Geoffrey Corn, Texas Tech University
A study published in 2022 by the peer-reviewed medical journal JAMA Network Open found that states with unrelenting laws saw an 8% to 11% increase in monthly homicide rates.
“I think there’s a general consensus that deadly force can be used whenever someone feels threatened,” said Geoffrey Corn, chair of the criminal law department at Texas Tech University School of Law, who has researched the laws extensively. He believes these laws are deeply misunderstood by the public.
“This fear has to be justified on a case-by-case basis,” he said. “You can’t kill someone just because you’re afraid of them.”
Legal experts expect Andrew Lester, the 84-year-old man who shot Yarl, to assert self-defense and invoke Missouri’s Stand Your Ground Act. On Wednesday, he pleaded not guilty.
Corn, a 22-year veteran of the military, also wonders about America’s recent boom in gun sales and whether it’s combining with inadequate training to compound the problem.
“What bothers me is not that there are a lot of guns, but that there is no need for anyone to take on the “significant responsibility”” of wielding them, Corn said. Even in states that require gun training, the training is often insufficient and self-defense laws are poorly explained, he said.
When he was in the army, he underwent weeks of training before being allowed to touch a bullet. “I’ve always been aware of the incredible lethality of guns,” he said.
Scenes from a rally following Trayvon Martin’s death in Florida in 2012.Credit: Associated Press
Then there’s the inevitable question of race, a central pillar of American distrust for centuries.
Misconceptions about the threat posed by nonwhites have played out repeatedly in modern American history, including high-profile cases in which assailants attacked black or Hispanic people they believed to be harming them, even when there was no apparent threat.
Yarl’s shooting has drawn comparisons to the 2012 shooting death of 17-year-old Trayvon Martin, a black teenager who went to his father’s home in a gated community in Florida when George Zimmerman, a volunteer community watcher, thought he was watching looked suspicious and shot him. Zimmerman was acquitted after a trial in which his attorneys essentially used the state’s position law as a defense.
It also echoes the case of Renisha McBride, a black woman who came to her home seeking help after being involved in a car accident in 2013. She was shot and killed by a white resident who shot at his screen door, saying he feared she meant to hurt him.
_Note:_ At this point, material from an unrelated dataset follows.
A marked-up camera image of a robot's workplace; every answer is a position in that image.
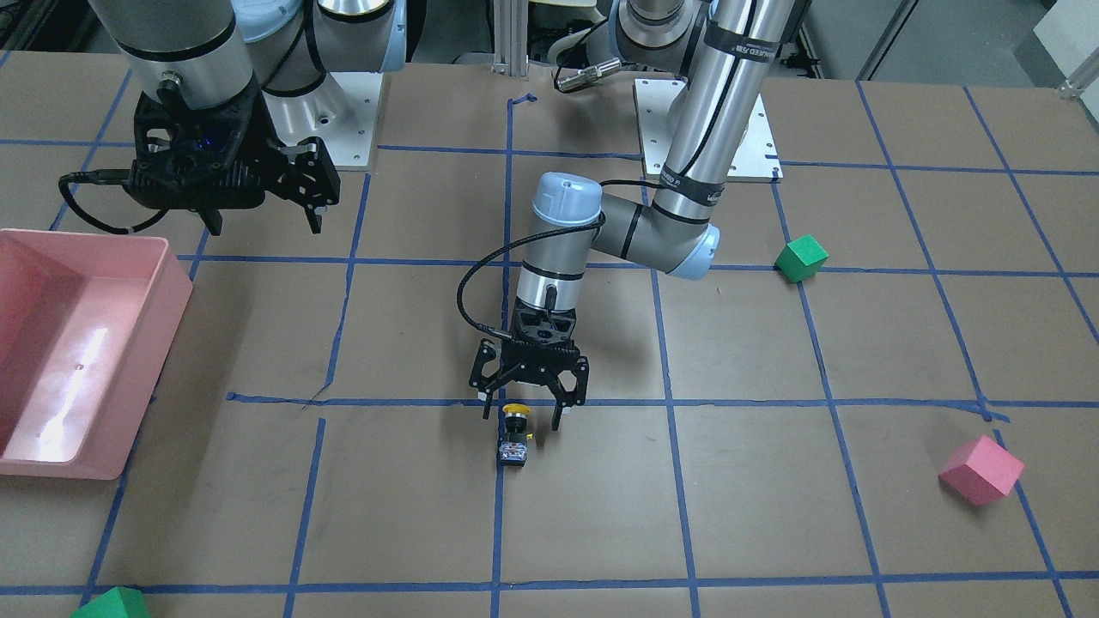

Ibram X Kendi, best-selling author of racism and founder of Boston University’s Center for Anti-Racism Studies, said these cases occur because people of all races and backgrounds are raised to fear that black people are more prone to crime and violence.
“No one is inherently afraid of another person because of the color of their skin,” Kendy says. “There are so many different ways that people are told that black people are dangerous, and those ideas actually present all kinds of dangers to black people, including black teens.”
“The more we forget about this idea and realize that we can’t associate danger with color in any way, the less likely people are to use deadly force on a 16-year-old. Ring their doorbell,” he said.